In order to establish the goals and timetables, BASF looked at the demographics of California law schools at that time. The first target timetable was 1995 with the goals being that 15 percent of associates and 5 percent of partners would be racially diverse. The goals and timetables would be revisited every five years to ascertain if and how they were being met. (In 2000, the goals were increased to 25 percent for associates and 10 percent for partners. The 2005 goals were 35 percent for associates and 12 percent for partners. For 2010, the goals were 37 percent for associates and 15 percent for partners; in addition, a new goal was set for African-American and Latino associates, which was 9 percent.)

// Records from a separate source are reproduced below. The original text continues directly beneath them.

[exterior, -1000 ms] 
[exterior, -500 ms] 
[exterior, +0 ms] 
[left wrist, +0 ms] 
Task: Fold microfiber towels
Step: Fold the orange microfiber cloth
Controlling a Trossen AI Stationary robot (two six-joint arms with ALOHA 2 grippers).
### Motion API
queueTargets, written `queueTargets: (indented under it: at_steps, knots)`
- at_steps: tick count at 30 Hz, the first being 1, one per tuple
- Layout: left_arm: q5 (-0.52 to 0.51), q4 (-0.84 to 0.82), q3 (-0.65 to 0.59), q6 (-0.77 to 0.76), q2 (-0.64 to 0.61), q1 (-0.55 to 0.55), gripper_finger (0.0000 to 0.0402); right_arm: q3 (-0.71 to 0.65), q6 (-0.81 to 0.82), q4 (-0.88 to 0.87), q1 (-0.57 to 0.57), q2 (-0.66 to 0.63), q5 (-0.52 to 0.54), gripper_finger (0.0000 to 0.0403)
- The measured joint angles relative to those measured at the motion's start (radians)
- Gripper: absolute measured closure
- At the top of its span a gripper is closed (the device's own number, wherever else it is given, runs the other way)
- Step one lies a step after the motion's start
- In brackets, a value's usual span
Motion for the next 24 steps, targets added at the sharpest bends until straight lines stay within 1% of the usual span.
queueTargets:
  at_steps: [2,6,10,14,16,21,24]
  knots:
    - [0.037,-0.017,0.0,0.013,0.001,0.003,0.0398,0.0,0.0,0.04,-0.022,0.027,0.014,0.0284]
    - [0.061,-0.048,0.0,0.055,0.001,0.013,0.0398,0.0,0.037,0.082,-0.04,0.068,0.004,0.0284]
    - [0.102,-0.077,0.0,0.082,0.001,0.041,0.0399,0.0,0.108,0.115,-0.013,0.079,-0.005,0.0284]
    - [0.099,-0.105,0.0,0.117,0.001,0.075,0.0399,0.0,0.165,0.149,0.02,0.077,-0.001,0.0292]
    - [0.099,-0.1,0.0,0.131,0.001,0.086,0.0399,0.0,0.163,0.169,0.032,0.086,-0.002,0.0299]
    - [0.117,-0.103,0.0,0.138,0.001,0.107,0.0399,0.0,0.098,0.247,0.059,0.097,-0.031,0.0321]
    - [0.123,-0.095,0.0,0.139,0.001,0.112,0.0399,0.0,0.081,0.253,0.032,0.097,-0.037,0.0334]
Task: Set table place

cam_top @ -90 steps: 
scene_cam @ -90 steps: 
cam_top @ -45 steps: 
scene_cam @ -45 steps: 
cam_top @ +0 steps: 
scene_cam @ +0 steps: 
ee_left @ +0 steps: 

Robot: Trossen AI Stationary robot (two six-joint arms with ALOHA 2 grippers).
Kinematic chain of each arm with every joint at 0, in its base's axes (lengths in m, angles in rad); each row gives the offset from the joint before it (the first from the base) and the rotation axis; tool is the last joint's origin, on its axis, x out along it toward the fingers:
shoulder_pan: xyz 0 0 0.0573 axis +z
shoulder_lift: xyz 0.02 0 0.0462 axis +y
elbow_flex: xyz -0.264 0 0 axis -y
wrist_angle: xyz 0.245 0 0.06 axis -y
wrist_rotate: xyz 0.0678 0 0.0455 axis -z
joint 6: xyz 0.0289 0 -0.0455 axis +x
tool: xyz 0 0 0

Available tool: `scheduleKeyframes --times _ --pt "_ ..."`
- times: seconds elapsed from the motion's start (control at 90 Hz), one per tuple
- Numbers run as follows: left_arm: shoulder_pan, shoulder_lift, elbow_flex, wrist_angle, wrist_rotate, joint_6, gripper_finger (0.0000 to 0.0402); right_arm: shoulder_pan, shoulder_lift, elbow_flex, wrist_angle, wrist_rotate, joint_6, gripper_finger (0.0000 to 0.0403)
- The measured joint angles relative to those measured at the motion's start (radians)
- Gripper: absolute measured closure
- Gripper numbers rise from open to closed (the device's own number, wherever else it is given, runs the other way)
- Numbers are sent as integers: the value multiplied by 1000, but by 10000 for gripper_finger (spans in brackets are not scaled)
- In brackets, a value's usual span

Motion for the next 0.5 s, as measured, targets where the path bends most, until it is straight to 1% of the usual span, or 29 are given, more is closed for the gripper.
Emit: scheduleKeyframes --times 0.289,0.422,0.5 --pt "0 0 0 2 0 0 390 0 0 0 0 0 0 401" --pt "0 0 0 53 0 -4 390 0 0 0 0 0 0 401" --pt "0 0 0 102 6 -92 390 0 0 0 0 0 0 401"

Within the first year, 98 legal employers had signed on to the goals and timetables. Since that time, the number of legal employers has more than doubled.
Despite this commitment, diversity in the legal profession is not moving at the hoped-for pace.
Faced with this reality, and with preparation of the 2015 Goals and Timetables report looming, BASF asked whether our efforts have been as effective as they could be, and whether there are other issues we could be studying to be more strategic, more practical, and more helpful in diversifying the legal community. We needed to see what issues were being masked by the data since focusing on numbers clearly was not working. In other words, we needed to unmask diversity in the San Francisco legal profession.
The “Unmasking Diversity” summit was the first step in that process. It examined whether focusing singularly on data has masked issues, particularly given that the numbers are not progressing as hoped.
The dialogue commenced with a panel discussion by law firm decision makers, which focused on providing a context for where law firms are today in terms of diversity, describing what the current perception is regarding diversity in law firms, and discussing what challenges law firms currently face in increasing diversity within their firms.
The law firm decision-makers panel was followed by a panel discussion by in-house counsel change makers which took a hard look at the role that in-house counsel play in the legal community’s efforts to diversify its workforce. While in-house counsel recognized that they play a significant role in dictating and shaping the diversity of the law firms they hire, they also recognized that much more can be done in this regard. This recognition is a significant step in effecting positive social change and in reaching BASF’s diversity goals. BASF looks forward to working with in-house counsel in meeting these challenges.
The probative discussions held in the BASF Diversity Summit have provided us with the foundation for the 2015 Goals and Timetables report. As a result, the 2015 report will focus in part on the issue of advancement – or lack thereof – in the legal profession. Efforts will include recruitment, employment, retention, and upward advancement in the legal profession. In addition, the report will explore the issues of intersectionality and ethnic subgroups.
2015 will be the 25th year of the goals and timetables initiative by BASF. As in past years, BASF will continue to explore ways in which to improve diversity in the legal profession through the probative study of issues in the 2015 Goals and Timetables report, which will be released in June 2015.